I think we have to adjust our mindsets when we find ourselves thinking of large royal palaces as private residences for monarchs. They were far more, serving a multiplicity of purposes: venues for state receptions, working and meeting spaces for daily management of government affairs, staff offices, school rooms, the residences of those attached to the court.
When Louis XIV turned his father's hunting lodge into the palace of Versailles, estimates are that it eventually became the home and workplace of close to 10,000 people. There are probably vast expanses of the palace in which Louis XIV and his successors never set foot. Usually the monarchs who lived in these great palaces actually lived (i. e., conducted their private lives) in apartments within the much larger buildings. Perhaps Louis XIV, by placing his bedroom in the center of the palace overlooking the Cour de Honneur and by conducting his rising and bedding ceremonies as state events, came as close to living in the main rooms of a palace as any post-medieval monarch.

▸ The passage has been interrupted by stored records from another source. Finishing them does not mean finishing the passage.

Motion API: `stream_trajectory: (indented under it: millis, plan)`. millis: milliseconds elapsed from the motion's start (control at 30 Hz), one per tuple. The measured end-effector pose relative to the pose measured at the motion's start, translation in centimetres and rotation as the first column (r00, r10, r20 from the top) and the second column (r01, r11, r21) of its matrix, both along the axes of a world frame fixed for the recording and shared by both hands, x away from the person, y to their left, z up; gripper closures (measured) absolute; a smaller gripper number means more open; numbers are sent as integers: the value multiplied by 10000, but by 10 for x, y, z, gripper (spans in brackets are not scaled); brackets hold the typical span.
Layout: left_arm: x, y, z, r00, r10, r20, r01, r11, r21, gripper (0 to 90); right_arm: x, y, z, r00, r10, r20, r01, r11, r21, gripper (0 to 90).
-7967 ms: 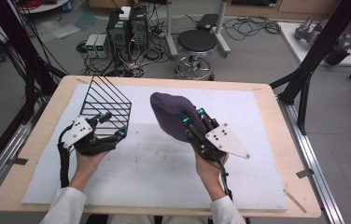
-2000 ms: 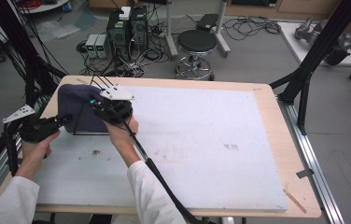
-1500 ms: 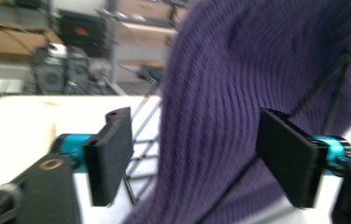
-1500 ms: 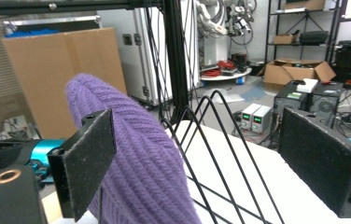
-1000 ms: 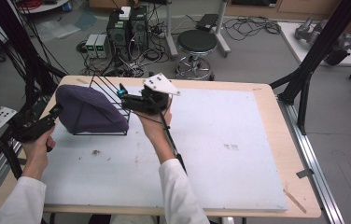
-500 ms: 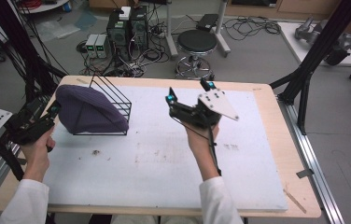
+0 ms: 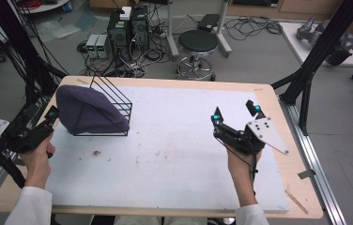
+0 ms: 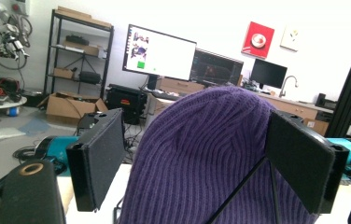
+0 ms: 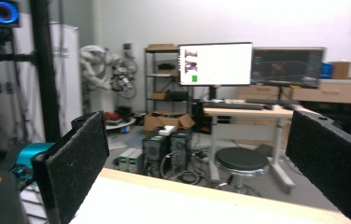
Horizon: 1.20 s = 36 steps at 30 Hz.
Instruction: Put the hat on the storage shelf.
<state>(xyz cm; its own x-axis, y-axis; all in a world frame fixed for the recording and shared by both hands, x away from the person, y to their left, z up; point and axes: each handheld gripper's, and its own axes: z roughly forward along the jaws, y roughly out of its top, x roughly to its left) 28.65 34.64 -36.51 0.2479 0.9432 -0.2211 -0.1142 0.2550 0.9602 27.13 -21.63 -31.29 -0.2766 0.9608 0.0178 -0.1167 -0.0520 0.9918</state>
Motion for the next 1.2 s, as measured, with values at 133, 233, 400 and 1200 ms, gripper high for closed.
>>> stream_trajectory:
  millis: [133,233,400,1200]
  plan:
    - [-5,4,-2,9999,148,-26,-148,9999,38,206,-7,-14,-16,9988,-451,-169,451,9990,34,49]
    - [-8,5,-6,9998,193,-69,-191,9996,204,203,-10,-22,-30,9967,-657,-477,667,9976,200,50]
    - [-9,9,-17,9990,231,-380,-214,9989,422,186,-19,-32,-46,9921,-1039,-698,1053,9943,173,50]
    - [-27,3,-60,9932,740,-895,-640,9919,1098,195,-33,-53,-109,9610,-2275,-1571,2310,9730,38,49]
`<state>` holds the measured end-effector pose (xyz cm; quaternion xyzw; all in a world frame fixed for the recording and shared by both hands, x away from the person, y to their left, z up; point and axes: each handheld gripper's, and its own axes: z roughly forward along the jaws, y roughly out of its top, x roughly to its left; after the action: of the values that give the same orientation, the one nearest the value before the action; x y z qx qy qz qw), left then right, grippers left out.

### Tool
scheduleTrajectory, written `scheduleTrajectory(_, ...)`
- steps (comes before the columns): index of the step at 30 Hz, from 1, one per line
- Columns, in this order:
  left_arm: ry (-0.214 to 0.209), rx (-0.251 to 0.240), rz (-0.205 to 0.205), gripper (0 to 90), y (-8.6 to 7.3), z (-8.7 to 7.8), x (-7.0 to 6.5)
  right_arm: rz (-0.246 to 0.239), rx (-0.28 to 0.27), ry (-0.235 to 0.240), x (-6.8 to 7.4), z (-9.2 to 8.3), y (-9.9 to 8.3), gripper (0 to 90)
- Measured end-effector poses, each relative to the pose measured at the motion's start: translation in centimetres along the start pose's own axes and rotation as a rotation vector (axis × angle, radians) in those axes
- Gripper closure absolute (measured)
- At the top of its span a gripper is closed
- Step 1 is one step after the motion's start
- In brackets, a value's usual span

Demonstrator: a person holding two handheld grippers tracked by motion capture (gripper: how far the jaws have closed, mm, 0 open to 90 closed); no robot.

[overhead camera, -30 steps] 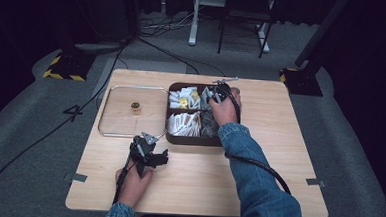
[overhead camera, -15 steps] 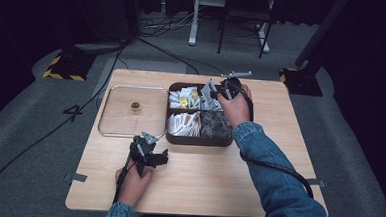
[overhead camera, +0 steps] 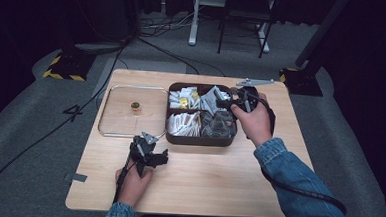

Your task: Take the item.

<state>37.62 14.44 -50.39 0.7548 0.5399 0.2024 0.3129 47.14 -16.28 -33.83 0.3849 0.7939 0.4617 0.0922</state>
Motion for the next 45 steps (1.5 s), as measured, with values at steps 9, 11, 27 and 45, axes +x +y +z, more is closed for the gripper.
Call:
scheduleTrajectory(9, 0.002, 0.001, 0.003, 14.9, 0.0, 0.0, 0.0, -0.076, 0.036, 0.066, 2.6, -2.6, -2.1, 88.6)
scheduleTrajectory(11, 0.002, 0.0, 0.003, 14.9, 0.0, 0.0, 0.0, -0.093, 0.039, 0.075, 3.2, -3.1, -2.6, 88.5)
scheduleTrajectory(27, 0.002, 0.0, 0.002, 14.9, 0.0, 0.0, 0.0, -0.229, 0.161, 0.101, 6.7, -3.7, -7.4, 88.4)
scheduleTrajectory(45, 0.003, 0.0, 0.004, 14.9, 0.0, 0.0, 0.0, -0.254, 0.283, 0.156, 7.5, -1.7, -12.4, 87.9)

If the Alexander Palace is deemed small, that is only by Russian standards. Its square footage exceeds that of Buckingham Palace. But Nicholas and his family used relatively little of its floor space for their own private purposes, choosing a wing of the palace that its original designer thought of mainly as overflow space. The wing they renovated into their personal home certainly was never intended to house the monarch, placed as it was closest to the street and, at least in the original layout, cut off from the palace's main rooms by the concert hall. Also, the only rooms that accorded any privacy in that wing of the palace (by looking away from the entry courts) had a southwestern exposure which, in the era before air conditioning, was exactly where an architect would not have placed primary living spaces in a summer residence.
Many people do not realize that the family spent large amounts of time at the New Palace that Nicholas built at Peterhof, even when the court calendar showed him in official residence at the Alexander Palace. The New Palace looks far more like the home of a prosperous industrialist of that era than a royal palace. And everything about the New Palace and the private wing of the Alexander Palace -- their layouts, their decor, the store-bought furniture, the domestic clutter, the shared bedrooms -- indicate a deep craving on the part of Nicholas and Alexandra for domesticity. In many ways, I think the New Palace was Nicholas and Alexandra's equivalent of George V's York Cottage.

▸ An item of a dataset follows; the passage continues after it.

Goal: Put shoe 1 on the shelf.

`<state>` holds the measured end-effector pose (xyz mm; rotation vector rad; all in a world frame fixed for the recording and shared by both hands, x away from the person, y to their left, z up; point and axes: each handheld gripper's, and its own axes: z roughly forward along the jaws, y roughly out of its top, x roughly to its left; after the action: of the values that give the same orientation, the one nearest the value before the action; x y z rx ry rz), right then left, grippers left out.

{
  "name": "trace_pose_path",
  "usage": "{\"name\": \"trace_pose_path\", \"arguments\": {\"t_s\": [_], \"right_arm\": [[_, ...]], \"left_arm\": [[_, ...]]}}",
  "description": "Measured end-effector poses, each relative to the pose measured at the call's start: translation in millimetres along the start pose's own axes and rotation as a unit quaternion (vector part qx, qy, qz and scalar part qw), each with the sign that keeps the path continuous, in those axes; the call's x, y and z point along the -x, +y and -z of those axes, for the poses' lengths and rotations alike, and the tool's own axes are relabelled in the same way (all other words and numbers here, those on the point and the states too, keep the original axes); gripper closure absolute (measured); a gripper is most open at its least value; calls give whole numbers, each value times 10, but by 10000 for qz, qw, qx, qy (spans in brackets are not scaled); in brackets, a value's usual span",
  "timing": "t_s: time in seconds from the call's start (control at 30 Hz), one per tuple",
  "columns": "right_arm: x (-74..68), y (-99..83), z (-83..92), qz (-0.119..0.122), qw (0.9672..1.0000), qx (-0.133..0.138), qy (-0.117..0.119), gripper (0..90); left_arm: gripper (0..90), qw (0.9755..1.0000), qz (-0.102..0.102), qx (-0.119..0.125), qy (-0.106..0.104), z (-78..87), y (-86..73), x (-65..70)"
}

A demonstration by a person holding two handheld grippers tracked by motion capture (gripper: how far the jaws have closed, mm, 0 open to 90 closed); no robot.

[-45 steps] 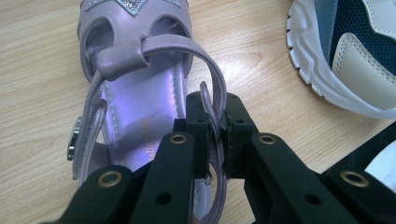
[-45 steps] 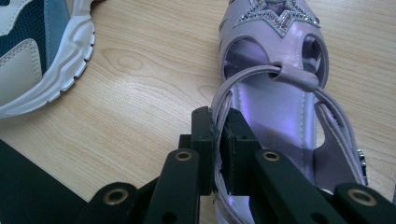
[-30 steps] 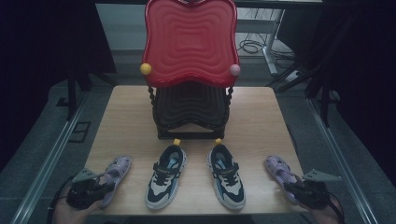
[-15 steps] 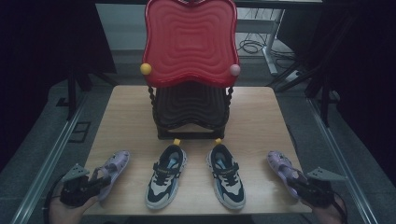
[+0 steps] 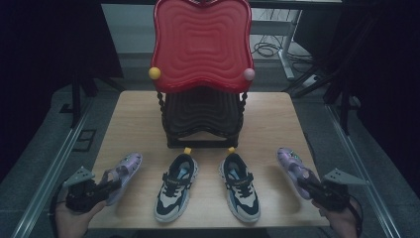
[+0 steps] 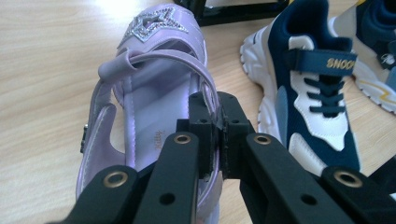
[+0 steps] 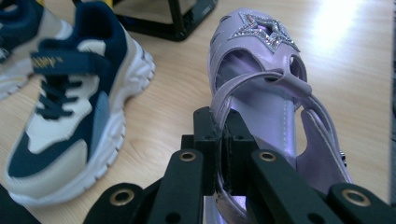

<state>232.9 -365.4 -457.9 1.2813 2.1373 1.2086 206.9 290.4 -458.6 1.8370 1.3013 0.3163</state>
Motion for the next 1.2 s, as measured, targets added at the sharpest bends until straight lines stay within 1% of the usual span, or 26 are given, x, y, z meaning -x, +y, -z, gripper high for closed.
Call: {"name": "trace_pose_path", "arguments": {"t_s": [0.17,0.23,0.47,0.63,0.9,1.2], "right_arm": [[-58,104,-84,30,9998,101,163,865],[-84,135,-109,64,9996,146,220,865],[-158,216,-150,116,9989,300,345,865],[-213,274,-184,157,9982,368,448,865],[-321,372,-284,263,9969,434,606,865],[-407,469,-293,384,9946,600,753,865]], "left_arm": [[864,9999,-87,73,-81,-23,99,30],[864,9998,-76,118,-115,-32,128,42],[864,9994,-146,233,-225,-71,233,104],[864,9990,-213,270,-286,-102,292,142],[863,9984,-313,256,-407,-171,393,213],[864,9973,-399,365,-492,-200,490,286]]}}
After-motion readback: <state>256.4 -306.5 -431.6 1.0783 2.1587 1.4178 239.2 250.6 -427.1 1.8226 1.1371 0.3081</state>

I'm not so sure that it was the royal sisters Alexandra and Marie who instilled this sense of domesticity in their sons. Marie Feodorovna loved pomp, elegant society, and stately surroundings. It was at the insistence of her husband that she raised her family largely in the garret rooms of Gatchina, where the quasi-military tastes for simple food, camp beds, and cozy chambers could more readily be instilled in the children against a suitable physical backdrop.
Of the Romanov-era Russian rulers, I think the only ones who really had a taste for pomp and splendor in private life were Elizabeth, Catherine II, and Alexander I. When one really catalogs the structures erected or chosen as venues for private life by the others, one finds a long list of cottages, retreats, private kitchens and gardens (Nicholas I cooked many of his own meals in a basement at the Alexander Palace and did much of the spring and summer gardening himself).

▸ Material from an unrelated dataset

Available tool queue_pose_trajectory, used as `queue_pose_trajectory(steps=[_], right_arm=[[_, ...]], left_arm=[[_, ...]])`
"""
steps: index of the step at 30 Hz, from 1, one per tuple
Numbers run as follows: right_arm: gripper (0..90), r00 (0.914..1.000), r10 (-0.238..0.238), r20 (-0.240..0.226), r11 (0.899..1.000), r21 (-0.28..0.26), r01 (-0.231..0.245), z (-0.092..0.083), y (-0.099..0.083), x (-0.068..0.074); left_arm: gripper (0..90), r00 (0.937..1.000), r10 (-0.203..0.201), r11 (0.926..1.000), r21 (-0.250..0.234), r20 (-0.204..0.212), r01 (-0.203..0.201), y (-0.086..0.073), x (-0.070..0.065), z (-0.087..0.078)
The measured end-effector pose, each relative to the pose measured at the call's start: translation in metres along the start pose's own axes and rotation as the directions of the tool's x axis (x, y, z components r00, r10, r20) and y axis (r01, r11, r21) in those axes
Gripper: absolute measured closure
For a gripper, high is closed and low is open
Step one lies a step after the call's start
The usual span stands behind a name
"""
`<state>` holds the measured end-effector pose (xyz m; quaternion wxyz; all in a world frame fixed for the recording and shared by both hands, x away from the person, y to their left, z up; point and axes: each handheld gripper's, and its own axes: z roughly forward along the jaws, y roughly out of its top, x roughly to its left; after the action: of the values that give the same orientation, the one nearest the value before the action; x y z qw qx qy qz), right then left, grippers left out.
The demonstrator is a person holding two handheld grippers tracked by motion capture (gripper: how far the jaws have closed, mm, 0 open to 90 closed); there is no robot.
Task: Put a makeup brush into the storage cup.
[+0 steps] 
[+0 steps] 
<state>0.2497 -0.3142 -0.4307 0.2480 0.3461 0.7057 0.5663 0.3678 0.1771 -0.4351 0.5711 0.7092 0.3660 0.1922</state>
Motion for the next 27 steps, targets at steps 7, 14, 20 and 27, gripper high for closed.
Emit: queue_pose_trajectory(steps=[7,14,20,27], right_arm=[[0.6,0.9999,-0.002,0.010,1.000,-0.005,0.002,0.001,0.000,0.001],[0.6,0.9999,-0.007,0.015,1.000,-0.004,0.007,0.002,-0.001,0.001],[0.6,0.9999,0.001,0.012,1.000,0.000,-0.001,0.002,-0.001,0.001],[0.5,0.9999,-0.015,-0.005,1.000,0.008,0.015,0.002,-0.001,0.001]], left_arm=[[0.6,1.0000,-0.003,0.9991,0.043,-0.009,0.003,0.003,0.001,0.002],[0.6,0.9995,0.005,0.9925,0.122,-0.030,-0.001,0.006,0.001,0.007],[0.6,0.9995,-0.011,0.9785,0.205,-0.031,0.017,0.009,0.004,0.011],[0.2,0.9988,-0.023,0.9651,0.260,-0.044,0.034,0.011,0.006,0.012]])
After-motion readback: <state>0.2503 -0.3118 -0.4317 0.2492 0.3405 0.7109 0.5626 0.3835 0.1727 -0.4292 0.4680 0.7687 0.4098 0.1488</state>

I think the closest a modern thinker can get to understanding how monarchs viewed their palaces is to think of how a CEO of a large corporation today views his corporate headquarters: a showcase for the company's power and prestige, a workspace for his extended staff, a venue for board meetings and corporate events, a place where he keeps an apartment or a grounds house for convenience and easy access to corporate services . . . and a place where, like it or not, he has to spend an enormous amount of his time to maintain his grip on power.